Le pouvoir est désormais aux mains des créanciers privés, qui l'exercent au bénéfice exclusif d'intérêts particuliers, quand la puissance publique a renoncé à son devoir de protéger l'intérêt général. La démocratie, étymologiquement pouvoir du peuple, est morte. On le voit en Grèce, en Irlande, au Portugal, en Espagne, en Italie, en France...

http://leplus.nouvelobs.com/contribution/213182-dette-publique-et-loi-rothschild-le-silence-des-medias.html
a écrit le 25/10/2017 à 16:31 :
Je ne vois pas bien l'intérêt de mesurer régulièrement la popularité d'un président qui de toutes façons est là pour 5 ans. Et depuis qu'on a vu un Président capable de gouverner tranquille pépère avec 10% d'opinion favorable, tout cela a peu d'importance.
a écrit le 25/10/2017 à 16:07 :
Ce qui est déjà formidable, 43% de bonne opinion alors que pourtant élu par 15% des électeurs sur son programme, bravo !

Hum, hum...
Réponse de le 26/10/2017 à 12:11 :
Il aurait été élu avec 13% des électeurs sur son programme, la France serait entrain de sortir de l'Euro, et il serait à 5% de populaitré
Réponse de le 26/10/2017 à 12:29 :
Mais c'est pas lui qui est président donc on s'en tape de vos peurs et de vos fantasmes vous savez. Vous en rêvez la nuit ou quoi de mélenchon ?
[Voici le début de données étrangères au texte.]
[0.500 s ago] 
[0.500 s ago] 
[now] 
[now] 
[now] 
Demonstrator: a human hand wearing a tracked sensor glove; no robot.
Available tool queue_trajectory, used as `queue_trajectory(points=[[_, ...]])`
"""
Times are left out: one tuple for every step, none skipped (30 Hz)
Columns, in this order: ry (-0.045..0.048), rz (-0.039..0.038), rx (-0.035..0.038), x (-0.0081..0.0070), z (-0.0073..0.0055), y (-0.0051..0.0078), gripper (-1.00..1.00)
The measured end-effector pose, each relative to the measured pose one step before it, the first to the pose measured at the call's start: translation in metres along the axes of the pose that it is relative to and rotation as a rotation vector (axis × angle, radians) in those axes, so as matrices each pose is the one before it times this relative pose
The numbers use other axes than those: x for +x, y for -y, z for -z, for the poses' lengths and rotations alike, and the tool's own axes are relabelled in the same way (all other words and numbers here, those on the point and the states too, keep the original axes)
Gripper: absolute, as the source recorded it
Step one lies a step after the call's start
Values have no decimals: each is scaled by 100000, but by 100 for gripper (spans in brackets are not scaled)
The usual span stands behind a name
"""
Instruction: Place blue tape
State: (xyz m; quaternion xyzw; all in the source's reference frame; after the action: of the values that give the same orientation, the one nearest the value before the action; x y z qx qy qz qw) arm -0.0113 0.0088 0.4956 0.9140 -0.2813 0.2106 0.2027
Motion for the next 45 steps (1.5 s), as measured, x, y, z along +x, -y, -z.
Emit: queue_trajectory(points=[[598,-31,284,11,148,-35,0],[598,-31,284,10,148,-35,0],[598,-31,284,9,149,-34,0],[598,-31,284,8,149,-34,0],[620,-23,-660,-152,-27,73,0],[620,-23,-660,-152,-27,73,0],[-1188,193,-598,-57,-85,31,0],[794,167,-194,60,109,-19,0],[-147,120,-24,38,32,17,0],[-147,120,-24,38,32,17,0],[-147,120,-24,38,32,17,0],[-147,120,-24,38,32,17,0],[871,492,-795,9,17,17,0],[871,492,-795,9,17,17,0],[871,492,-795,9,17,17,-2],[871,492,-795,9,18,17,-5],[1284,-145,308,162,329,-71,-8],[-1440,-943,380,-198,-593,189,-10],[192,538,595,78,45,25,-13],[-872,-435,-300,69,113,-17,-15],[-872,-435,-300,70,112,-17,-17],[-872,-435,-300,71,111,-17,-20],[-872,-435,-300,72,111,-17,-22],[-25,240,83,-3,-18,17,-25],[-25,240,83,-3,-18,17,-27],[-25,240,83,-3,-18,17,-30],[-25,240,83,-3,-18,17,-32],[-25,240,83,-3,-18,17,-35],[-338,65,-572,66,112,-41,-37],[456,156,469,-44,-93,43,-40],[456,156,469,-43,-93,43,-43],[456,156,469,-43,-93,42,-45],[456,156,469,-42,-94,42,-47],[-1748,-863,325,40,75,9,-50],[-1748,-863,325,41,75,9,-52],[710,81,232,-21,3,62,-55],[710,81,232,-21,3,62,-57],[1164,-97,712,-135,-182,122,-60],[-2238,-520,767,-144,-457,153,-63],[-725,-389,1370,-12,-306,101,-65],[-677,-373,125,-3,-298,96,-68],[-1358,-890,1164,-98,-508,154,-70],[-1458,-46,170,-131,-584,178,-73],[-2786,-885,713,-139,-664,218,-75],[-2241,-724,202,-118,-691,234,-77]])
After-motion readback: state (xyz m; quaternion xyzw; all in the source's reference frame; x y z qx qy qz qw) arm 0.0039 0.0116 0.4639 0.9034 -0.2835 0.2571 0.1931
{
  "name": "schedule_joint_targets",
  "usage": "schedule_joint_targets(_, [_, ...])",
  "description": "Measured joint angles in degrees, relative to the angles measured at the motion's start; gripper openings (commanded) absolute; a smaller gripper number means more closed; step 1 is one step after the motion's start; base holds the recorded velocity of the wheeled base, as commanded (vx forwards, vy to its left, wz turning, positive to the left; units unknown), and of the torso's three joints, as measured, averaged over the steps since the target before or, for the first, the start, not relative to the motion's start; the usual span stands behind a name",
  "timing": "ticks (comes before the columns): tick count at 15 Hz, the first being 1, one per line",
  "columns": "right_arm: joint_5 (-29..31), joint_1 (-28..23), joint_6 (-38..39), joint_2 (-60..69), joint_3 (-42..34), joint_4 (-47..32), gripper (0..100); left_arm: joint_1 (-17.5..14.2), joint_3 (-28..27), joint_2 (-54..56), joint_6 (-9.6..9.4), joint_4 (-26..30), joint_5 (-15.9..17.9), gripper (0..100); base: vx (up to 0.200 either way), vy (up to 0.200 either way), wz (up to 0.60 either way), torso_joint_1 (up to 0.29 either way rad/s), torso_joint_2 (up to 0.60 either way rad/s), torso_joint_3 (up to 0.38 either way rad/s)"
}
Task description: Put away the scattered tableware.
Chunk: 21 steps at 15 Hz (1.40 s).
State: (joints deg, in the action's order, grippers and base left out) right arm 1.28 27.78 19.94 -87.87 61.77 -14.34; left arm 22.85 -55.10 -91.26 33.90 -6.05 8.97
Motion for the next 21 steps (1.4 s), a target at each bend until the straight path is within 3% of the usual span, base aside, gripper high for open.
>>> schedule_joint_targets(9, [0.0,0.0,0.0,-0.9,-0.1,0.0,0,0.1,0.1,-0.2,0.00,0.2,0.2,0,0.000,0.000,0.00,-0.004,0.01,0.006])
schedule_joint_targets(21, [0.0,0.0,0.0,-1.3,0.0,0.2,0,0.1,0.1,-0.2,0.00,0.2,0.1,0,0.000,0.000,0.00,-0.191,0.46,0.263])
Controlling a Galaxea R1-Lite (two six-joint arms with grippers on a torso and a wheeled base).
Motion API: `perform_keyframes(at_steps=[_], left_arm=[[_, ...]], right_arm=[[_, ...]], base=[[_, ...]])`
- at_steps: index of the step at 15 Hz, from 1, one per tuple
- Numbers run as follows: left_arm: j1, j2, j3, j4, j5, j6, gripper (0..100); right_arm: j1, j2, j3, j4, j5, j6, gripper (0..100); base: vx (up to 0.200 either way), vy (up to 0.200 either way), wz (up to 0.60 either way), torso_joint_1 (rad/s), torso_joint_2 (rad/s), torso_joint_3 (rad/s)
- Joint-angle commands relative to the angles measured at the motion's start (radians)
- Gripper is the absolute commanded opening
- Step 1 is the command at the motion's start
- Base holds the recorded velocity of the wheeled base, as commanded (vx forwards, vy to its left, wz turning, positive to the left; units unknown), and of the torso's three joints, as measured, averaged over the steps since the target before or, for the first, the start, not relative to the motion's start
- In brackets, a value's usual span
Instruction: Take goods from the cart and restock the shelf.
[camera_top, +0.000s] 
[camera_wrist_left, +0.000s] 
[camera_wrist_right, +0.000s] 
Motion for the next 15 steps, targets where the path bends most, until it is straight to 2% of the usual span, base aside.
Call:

Allez prier et laissez moi tranquille svp, merci vos raisonnements binaires aliénants je m'en passe sans aucun problème.
a écrit le 25/10/2017 à 15:58 :
Et ça le fait rigoler, ballot va pendant que les français qu' il a plumé aux GOPE pleurent, eux .....
a écrit le 25/10/2017 à 15:55 :
« Il a ainsi toujours la cote chez les retraités mais il ne recueille qu'une minorité de jugements positifs auprès des personnes percevant moins de 2.500 euros par mois ». Est-on en train de nous dire qu’une grande majorité de retraités touchent plus de 2500 euros par mois ? Personnellement, j’en doute et je vois plutôt une tentative de créer une fracture entre générations :-)
Réponse de le 25/10/2017 à 16:14 :
Exactement ! vous avez raison c'est divisé pour mieux régner , convaincre contre les autres et vis et vers ça . c'es ce que l'on assiste depuis 2002 arrivée de Mr Raffarin premier Ministre et depuis c'est la stratégie des suivants . Pourrait-on dire que cela va mieux et bien non de plus en plus mal et lui il fonce tête baissée.
Réponse de le 25/10/2017 à 17:39 :
Si les retraités sont 16 millions, leurs situations financières sont bien différentes. Nous avons étudié de près la tableau de la Dress et voici les résultats:

– 16,8% des retraités touchent moins de 600€
-5 millions de retraités ont entre 600 et 1200€ par mois
-27% des 16 millions de retraités ont une pension comprise entre 1200 et 1800€
-4,3 millions de retraités gagnent entre 1800 et 2400€
-900 000 personnes touchent de 2400 à 3000€
-2,3% ont plus de 3000€
-180 000 retraités ont une retraite comprise entre 3600 et 4200€
-Enfin les mieux lotis, ceux qui ont une retraite supérieure à 4200€ par mois sont 350 000, soit 1,6% des retraités.